In 2007, Extreme Tool & Engineering invested in Moldex3D eDesign. Since, Extreme Tool has been focused on utilizing Moldex3D eDesign to develop a virtual molding process following similar principles to those taught by RJG Inc, the same principles that are then used to develop the real process during tool validation.

Moldex3D gives us the ability clearly identifies part design and tool designs issues during the preliminary design phase. We can optimize and correct these issues long before plastic is ever shot in a new mold, said Bob Sikonia, Engineering Manager at Extreme Tool & Engineering.

Challenges

Injection molded electrical connectors have unique challenges. Resins chosen are often glass filled to aid in rigidity of the part and with multiple inserted terminals having to assemble together smoothly, clearances between the mating parts require tight tolerances.

Solutions

Extreme Tool & Engineering deployed Moldex3D eDesign injection molding software to target areas of concern and optimize designs to build tools accordingly so that real problems can be solved with virtual samples before the tool is even built, which saves the time and money that would be required to address these problems after the first sample.

Benefits

  • Reduce deformation and meet product dimension tolerance.
  • Target the potential manufacturing defects before the real production, saving money and getting products to market faster.
  • True 3D simulation technology accurately validates proposed design iterations, helping identify the optimal design to eliminate potential defects.

Case Study

In this example, an area of concern (Fig.1) was identified with excessive deformation in a critical area of the part, and a cooling design was developed that reduced the deformation to acceptable levels.

A more traditional and less costly manufacture baffle design was first proposed. When reviewing the results of the preliminary cooling design, an excessive amount of “box” warp was detected in the connector interface areas of the part. The predictions showed warp that would not be acceptable and would require a great deal of effort to fix after the first tool sample. 

           
Fig. 1  Preliminary traditional cooling design and its analysis result, which showed excessive warping will be unacceptable.

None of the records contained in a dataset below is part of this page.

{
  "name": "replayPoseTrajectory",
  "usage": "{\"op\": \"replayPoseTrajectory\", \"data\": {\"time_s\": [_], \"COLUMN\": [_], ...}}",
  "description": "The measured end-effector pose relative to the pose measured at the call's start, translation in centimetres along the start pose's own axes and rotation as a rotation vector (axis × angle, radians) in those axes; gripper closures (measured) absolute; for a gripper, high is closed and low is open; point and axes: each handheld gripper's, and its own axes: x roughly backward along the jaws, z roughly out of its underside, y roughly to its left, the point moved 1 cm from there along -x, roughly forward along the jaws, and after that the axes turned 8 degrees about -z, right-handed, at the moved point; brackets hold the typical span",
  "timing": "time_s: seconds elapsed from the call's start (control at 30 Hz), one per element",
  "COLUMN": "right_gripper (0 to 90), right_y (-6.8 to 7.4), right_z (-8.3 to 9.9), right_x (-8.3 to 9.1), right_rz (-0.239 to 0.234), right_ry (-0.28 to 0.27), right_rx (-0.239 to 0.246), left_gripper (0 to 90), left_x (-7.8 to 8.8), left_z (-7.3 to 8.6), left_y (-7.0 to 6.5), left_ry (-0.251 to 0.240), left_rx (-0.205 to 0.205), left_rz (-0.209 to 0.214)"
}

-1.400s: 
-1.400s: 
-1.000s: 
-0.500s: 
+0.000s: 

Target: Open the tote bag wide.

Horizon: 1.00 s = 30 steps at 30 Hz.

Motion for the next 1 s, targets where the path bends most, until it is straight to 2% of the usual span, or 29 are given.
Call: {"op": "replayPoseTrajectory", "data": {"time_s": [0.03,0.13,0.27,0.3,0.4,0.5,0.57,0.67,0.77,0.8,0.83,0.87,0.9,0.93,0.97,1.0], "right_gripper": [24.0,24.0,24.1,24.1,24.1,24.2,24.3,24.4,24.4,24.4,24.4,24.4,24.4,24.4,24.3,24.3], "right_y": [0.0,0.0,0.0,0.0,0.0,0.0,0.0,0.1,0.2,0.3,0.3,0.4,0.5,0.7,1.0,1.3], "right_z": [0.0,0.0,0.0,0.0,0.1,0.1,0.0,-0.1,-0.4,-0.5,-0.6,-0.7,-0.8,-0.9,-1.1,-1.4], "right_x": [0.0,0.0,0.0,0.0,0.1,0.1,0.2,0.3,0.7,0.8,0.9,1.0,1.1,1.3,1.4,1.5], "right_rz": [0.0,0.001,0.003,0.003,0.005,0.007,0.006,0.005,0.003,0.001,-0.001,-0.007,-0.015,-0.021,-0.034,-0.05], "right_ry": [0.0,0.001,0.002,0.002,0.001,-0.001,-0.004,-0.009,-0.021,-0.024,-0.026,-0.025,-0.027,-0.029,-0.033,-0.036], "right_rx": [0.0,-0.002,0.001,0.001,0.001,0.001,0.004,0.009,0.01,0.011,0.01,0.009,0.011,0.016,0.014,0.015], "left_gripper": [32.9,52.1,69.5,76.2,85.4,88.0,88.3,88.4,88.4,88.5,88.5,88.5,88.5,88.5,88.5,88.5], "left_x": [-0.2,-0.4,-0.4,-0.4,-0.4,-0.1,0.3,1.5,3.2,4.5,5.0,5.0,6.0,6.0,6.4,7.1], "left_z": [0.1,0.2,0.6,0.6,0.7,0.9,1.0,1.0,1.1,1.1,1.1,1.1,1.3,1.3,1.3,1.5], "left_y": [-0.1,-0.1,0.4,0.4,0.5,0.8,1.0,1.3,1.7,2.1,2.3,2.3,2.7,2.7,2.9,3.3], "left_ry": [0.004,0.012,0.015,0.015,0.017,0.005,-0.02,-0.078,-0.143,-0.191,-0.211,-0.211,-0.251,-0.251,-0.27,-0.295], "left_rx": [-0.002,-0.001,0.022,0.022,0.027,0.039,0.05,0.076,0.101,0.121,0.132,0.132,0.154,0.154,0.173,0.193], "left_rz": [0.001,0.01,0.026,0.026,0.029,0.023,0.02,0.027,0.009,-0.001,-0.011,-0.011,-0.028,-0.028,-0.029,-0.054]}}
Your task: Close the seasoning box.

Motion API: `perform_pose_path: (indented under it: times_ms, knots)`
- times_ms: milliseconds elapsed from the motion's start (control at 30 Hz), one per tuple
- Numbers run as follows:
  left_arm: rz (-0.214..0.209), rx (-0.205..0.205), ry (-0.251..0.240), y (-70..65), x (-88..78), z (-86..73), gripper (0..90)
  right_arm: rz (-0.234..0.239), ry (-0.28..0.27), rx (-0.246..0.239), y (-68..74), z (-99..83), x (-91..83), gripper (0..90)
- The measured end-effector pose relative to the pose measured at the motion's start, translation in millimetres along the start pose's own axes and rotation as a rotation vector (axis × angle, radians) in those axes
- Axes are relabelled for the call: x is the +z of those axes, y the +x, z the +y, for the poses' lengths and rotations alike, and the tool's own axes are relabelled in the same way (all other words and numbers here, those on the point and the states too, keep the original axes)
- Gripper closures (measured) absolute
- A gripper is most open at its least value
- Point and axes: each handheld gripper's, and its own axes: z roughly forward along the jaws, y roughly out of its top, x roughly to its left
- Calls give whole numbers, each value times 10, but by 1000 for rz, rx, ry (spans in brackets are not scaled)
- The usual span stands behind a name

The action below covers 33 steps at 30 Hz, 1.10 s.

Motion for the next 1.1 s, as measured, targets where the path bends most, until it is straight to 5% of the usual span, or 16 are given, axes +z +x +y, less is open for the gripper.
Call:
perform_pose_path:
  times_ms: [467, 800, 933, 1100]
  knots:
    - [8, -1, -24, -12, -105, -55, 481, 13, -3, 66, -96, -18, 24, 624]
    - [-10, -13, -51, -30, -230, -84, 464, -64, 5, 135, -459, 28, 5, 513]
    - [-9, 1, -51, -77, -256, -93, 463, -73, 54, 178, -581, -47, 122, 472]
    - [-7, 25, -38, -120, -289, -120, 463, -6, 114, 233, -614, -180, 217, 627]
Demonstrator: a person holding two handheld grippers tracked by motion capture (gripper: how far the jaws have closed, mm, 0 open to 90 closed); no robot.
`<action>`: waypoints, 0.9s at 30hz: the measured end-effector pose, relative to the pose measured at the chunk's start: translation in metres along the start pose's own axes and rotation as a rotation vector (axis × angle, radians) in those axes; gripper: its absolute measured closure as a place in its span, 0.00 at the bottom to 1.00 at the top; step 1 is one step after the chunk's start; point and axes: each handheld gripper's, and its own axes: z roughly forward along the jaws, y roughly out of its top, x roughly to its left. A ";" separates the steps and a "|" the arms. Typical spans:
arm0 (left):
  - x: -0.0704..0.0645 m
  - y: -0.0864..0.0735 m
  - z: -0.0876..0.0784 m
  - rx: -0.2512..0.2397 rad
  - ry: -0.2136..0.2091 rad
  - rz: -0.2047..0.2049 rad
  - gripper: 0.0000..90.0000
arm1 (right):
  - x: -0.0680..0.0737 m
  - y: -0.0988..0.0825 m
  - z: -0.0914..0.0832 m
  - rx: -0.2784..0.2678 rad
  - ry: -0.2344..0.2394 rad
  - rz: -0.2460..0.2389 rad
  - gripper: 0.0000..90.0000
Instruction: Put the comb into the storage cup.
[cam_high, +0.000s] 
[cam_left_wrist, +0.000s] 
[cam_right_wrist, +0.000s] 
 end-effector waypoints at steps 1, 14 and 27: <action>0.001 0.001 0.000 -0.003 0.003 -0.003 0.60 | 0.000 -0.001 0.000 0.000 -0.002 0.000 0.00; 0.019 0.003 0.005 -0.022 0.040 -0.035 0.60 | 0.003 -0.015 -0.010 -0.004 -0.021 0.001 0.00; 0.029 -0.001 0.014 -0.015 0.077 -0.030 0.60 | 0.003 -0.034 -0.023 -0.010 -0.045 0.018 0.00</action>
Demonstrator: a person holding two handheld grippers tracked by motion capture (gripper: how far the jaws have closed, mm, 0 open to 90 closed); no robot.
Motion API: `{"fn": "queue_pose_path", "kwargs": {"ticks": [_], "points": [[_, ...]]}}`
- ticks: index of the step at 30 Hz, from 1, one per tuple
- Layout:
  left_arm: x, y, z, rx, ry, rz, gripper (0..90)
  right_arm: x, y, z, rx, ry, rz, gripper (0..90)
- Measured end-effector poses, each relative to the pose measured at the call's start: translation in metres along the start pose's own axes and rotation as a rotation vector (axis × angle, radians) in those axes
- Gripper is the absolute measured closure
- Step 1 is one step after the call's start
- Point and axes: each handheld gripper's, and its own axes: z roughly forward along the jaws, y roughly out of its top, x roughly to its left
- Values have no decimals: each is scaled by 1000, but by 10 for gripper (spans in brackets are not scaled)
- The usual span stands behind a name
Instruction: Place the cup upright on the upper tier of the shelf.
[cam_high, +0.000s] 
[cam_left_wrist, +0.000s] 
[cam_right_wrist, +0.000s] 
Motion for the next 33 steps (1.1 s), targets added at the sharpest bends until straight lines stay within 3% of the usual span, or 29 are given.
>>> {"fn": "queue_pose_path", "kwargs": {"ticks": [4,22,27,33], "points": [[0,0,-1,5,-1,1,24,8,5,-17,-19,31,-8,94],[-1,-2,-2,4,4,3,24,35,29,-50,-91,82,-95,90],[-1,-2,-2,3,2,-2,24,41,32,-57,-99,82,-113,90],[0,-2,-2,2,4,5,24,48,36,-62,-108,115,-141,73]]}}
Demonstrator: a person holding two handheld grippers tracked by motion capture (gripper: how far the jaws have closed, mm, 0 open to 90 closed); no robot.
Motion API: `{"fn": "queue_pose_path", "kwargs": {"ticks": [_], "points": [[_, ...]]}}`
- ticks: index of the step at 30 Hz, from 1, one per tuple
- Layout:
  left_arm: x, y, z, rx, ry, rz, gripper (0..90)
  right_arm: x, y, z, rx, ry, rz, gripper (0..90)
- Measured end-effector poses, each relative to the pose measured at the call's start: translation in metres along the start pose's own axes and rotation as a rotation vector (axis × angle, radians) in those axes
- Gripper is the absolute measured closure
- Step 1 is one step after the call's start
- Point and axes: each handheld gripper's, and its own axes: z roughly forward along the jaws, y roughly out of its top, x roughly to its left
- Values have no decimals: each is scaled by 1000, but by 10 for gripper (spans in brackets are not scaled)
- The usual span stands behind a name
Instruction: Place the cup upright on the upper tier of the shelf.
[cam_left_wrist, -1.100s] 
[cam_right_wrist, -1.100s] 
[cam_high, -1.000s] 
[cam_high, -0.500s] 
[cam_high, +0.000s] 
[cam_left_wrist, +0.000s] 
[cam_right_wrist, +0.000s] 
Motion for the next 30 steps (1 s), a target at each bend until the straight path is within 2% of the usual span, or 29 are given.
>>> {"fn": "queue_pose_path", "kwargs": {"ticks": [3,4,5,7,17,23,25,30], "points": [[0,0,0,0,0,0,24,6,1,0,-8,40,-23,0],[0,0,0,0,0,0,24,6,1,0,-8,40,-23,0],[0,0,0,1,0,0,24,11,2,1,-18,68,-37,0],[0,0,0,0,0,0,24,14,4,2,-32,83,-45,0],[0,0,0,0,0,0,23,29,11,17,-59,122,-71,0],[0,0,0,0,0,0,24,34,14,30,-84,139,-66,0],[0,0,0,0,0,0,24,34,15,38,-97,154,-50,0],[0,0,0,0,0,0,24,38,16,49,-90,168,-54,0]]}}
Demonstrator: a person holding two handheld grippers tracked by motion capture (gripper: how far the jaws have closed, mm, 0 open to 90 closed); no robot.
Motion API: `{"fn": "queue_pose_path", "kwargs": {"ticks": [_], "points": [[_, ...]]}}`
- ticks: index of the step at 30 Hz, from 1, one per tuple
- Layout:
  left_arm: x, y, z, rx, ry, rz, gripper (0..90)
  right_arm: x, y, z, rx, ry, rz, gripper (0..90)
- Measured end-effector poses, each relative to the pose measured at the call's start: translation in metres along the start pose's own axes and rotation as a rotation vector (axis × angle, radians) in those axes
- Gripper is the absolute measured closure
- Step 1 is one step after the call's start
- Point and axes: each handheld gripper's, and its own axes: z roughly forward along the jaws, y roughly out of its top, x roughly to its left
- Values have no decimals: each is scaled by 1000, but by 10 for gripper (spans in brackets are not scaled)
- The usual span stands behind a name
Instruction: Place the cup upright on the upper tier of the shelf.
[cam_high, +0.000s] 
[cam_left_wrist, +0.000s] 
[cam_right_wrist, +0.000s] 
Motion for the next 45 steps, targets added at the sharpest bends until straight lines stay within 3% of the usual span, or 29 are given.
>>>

Next, a more sophisticated conformal cooling design was proposed and simulated to determine if the warp condition could be improved. Results show that the warp is reduced to the point where the part will remain in tolerance. Though the manufacturing cost increases in using the conformal approach, when deemed necessary, the conformal approach can provide superior cooling and reduce warp in difficult areas of a part, saving money in the long run by reduced effort grooming the tool into tolerance.

     
Fig. 2  Optimized conformal cooling design and its analysis result, which showed significantly improved warp condition.

By utilizing the accurate simulation technology of Moldex3D eDesign, critical dimensions can be measured from a virtually deformed part and compared to the tolerance for that given dimension. This virtual inspection is a clear and direct way to increase confidence that a tool design is going to meet the quality requirements of the molded part. Below: Measurement of the deformed part coinciding with the nominal part print dimension of .3080″ +/- .002″ clearly indicates the weakness of the preliminary design and provides confirmation that the proposed conformal design has improved the warp condition to an acceptable level.

Confidence in the Input Gives Confidence in the Output

The results of computer simulations of injection process increase the confidence that the process parameters that are input into eDesign are as close as possible to the process that will be developed during validation. By selecting Moldex3D eDesign, Extreme Tool & Engineering can ensure that potential manufacturing problems are detected before they become real problems, and which has helped the company gain strong confidence in producing tool design that will meet quality requirements.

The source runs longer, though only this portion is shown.